Stored data:
BEGIN

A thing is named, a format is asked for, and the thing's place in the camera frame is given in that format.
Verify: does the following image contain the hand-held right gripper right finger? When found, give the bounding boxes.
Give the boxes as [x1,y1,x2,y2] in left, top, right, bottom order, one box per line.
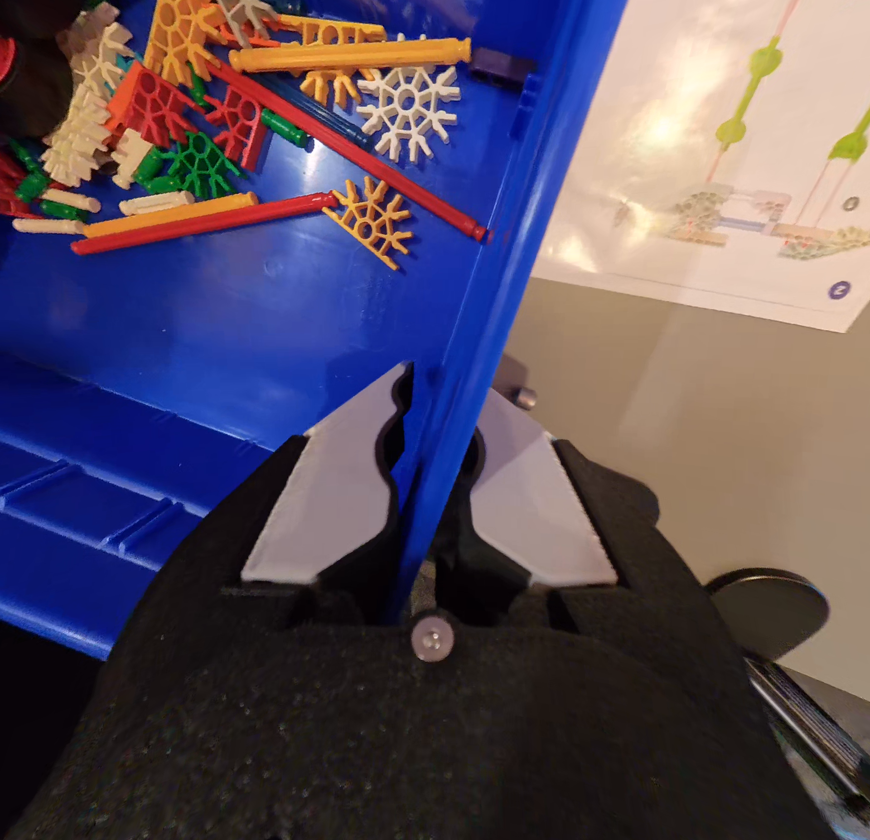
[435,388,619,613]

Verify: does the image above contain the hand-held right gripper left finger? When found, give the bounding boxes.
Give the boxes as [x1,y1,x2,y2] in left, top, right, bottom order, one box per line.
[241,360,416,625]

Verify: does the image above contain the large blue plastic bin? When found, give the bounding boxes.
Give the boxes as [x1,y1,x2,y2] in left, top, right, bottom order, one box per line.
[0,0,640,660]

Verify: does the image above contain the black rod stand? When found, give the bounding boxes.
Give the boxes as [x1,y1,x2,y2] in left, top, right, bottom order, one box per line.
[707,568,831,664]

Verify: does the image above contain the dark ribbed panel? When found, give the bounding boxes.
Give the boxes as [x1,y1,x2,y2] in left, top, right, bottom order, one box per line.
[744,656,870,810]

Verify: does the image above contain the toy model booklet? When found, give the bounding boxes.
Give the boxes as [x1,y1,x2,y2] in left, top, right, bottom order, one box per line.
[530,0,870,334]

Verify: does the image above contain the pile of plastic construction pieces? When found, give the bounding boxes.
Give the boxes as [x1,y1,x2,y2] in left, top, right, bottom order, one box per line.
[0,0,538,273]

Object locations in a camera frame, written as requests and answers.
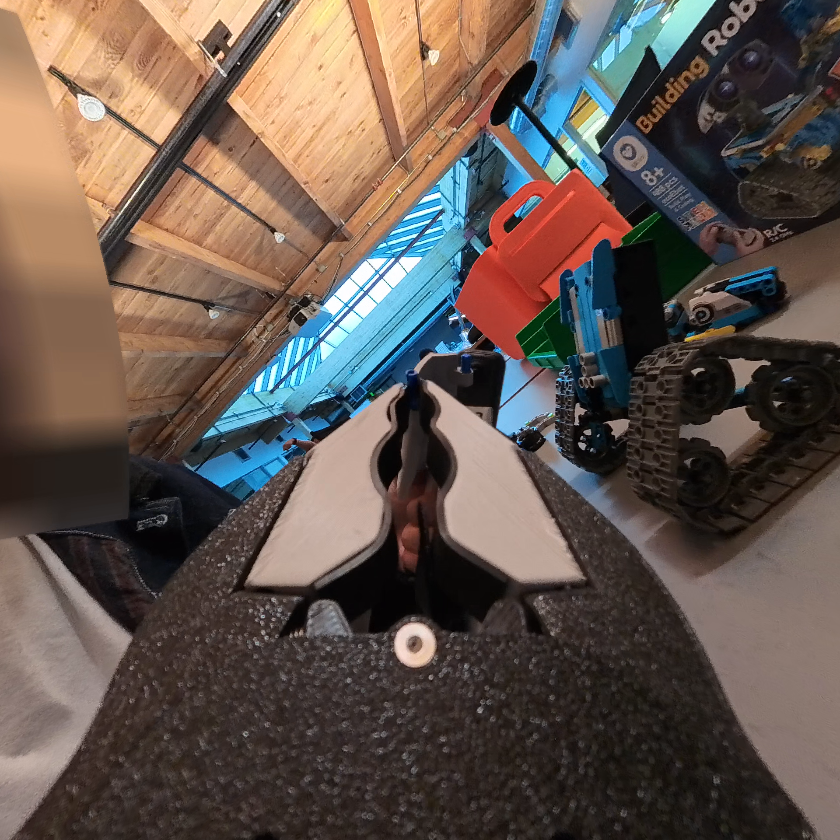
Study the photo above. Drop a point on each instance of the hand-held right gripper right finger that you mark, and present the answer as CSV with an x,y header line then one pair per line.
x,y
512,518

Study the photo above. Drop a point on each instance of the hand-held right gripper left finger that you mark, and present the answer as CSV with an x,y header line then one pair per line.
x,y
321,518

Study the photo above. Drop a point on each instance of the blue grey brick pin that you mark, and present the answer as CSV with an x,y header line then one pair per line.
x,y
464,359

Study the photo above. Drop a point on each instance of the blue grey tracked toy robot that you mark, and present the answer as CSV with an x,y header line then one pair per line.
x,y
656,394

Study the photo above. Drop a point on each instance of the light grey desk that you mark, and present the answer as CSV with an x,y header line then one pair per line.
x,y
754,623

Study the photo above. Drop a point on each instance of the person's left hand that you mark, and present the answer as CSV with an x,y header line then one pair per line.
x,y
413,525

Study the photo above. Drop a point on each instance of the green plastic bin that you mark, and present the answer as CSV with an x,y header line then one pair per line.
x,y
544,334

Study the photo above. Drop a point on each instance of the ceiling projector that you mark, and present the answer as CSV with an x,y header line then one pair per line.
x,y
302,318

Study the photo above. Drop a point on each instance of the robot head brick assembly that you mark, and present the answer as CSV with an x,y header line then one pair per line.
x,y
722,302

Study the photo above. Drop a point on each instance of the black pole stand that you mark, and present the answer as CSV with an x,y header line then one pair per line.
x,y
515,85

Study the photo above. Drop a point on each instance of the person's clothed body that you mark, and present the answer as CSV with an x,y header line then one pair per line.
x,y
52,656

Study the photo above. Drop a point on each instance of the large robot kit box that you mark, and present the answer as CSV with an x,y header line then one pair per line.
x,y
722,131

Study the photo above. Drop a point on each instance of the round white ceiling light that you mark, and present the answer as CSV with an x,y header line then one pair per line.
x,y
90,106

END

# TASK TO CARRY OUT
From the data above, copy every line where "frame" appears.

# EXERCISE OUTPUT
A thing is named, a format is asked for, and the thing's place in the camera frame is given in that format.
Object locations in a camera frame, written as requests and answers.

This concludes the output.